Woods in no way shut the door on such a scenario, but it is clear he is in not in a rush to return as he was in 2014 when he came back from the first microdiscectomy in less than three months.
"The hardest part for me is there's really nothing I can look forward to, nothing I can build towards. Where's the light at the end of the tunnel?" Tiger Woods
"Everything was healed up and ready to go," he said of coming back last year. "Could I have been stronger? Yeah, I could have been stronger, but everything was physically healed and so it was time to go, so I went. Didn't have a very good success rate after that, but that's the way it goes."
Woods said he has no choice but to wait this time, as a third procedure in October meant it would be impossible to speed up a timetable that he said does not exist. When he first had the surgery on March 31, 2014, Woods later explained that he felt immediate relief from the issues that had been troubling. You don't get that sense now, as he struggles to settle into a chair and get his legs off the ground.
It was almost eerie to hear Woods speak about Kobe Bryant, who on Sunday announced that this would be his last season in the NBA.
"You add up all those games, it takes a toll on the body and eventually it just doesn't heal any more," Woods said. "It's been tough to watch him go through the season he's had, and understandably so."

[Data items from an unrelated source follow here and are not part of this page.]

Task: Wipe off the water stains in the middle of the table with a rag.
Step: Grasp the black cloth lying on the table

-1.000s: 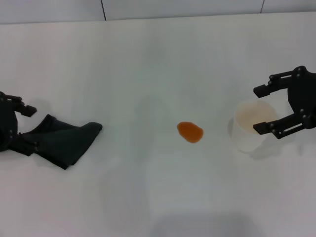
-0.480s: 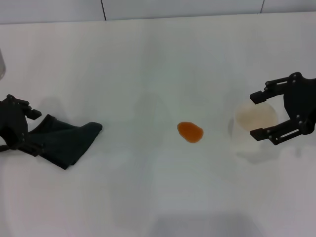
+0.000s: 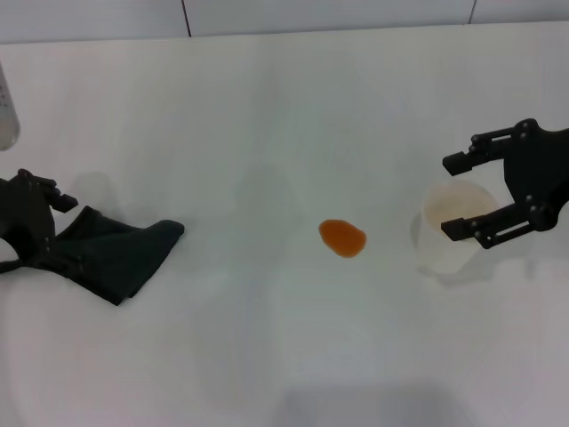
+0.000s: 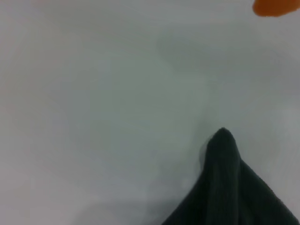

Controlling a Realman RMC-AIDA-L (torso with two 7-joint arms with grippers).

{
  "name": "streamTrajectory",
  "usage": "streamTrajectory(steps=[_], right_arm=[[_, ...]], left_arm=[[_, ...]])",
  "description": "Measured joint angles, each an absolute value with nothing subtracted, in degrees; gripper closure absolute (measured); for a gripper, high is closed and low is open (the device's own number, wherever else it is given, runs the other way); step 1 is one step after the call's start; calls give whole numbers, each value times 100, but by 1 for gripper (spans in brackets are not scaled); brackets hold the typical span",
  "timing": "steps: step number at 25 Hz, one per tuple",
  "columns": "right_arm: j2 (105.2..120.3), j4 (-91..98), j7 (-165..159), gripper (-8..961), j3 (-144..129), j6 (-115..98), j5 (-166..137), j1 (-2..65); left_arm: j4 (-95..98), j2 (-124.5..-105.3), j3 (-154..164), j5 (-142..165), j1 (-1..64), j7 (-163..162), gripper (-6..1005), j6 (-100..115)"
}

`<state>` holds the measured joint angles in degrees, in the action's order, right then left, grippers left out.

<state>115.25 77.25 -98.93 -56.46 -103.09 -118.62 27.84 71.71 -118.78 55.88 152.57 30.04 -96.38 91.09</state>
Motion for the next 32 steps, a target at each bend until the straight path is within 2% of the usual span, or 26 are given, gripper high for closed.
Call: streamTrajectory(steps=[13, 32], right_arm=[[11531, 7674, -9949, 124, -5695, -10059, -11811, 2818], [11540, 7664, -9958, 124, -5783, -9940, -11829, 2777]], left_arm=[[7090, -11907, 5599, 15138, 2874, -9394, 143, 9060], [6397, -11900, 5612, 15120, 3096, -9386, 162, 8670]])
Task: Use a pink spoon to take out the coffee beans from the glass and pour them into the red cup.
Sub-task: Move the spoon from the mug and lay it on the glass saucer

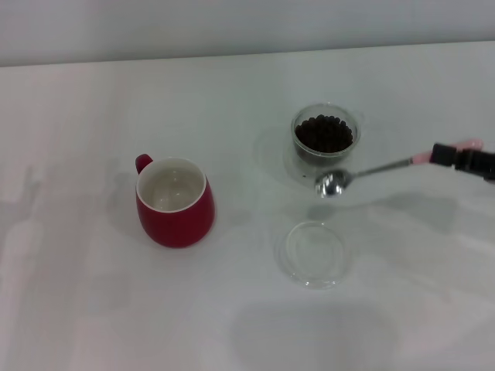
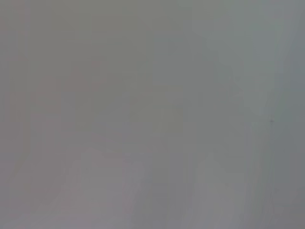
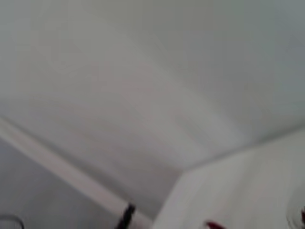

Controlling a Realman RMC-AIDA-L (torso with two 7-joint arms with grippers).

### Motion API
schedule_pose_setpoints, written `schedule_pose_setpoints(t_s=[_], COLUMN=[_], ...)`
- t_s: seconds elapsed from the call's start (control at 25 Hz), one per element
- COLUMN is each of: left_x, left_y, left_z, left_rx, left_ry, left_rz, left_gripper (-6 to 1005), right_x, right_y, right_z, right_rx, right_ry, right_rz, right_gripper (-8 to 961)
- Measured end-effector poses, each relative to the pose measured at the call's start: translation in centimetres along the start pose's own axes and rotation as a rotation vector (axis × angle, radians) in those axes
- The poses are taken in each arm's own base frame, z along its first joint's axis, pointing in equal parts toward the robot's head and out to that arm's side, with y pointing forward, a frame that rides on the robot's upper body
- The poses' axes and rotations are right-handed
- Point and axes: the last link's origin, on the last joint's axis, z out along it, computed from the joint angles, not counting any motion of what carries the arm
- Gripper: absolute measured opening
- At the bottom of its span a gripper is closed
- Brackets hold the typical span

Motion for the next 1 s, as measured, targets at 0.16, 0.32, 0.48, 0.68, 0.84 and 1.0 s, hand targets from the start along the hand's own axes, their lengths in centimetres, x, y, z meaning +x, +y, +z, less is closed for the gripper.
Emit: schedule_pose_setpoints(t_s=[0.16, 0.32, 0.48, 0.68, 0.84, 1.0], left_x=[0.0, 0.1, 0.1, 0.1, 0.1, 0.1], left_y=[-0.1, -0.1, -0.1, 0.0, 0.1, 0.1], left_z=[0.0, 0.0, 0.0, 0.0, 0.1, 0.3], left_rx=[0.0, 0.0, 0.0, -0.001, -0.004, -0.007], left_ry=[0.001, 0.001, 0.001, 0.003, 0.005, 0.007], left_rz=[0.003, 0.006, 0.007, -0.002, -0.001, -0.002], left_gripper=[891, 891, 891, 891, 891, 891], right_x=[0.0, 0.0, -0.3, -0.6, -0.4, -0.3], right_y=[-0.1, -0.6, -1.2, -2.1, -2.6, -3.1], right_z=[-0.1, 1.1, 2.6, 3.5, 4.2, 4.4], right_rx=[0.015, 0.036, 0.071, 0.126, 0.16, 0.194], right_ry=[0.057, 0.189, 0.255, 0.305, 0.335, 0.338], right_rz=[-0.005, -0.015, -0.04, -0.07, -0.083, -0.091], right_gripper=[137, 137, 137, 137, 137, 137])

The same could be said for Woods, who endured his worst season as a pro, and yet held out hope that his tie for 10th at the Wyndham Championship in August was the beginning of his turnaround.
Three weeks later, he was having surgery again, has yet to hit a meaningful shot and doesn't know when he will.
Woods spoke glowingly about being able to play soccer with his kids, toss a ball around, do the simple tasks.
"But I just can't bend over that well or I'm not athletic to be able to do those things," he said. "I would like to be able to get to that first. If I can get to that, when we can start talking about golf."
That conversation would appear to be a long way off.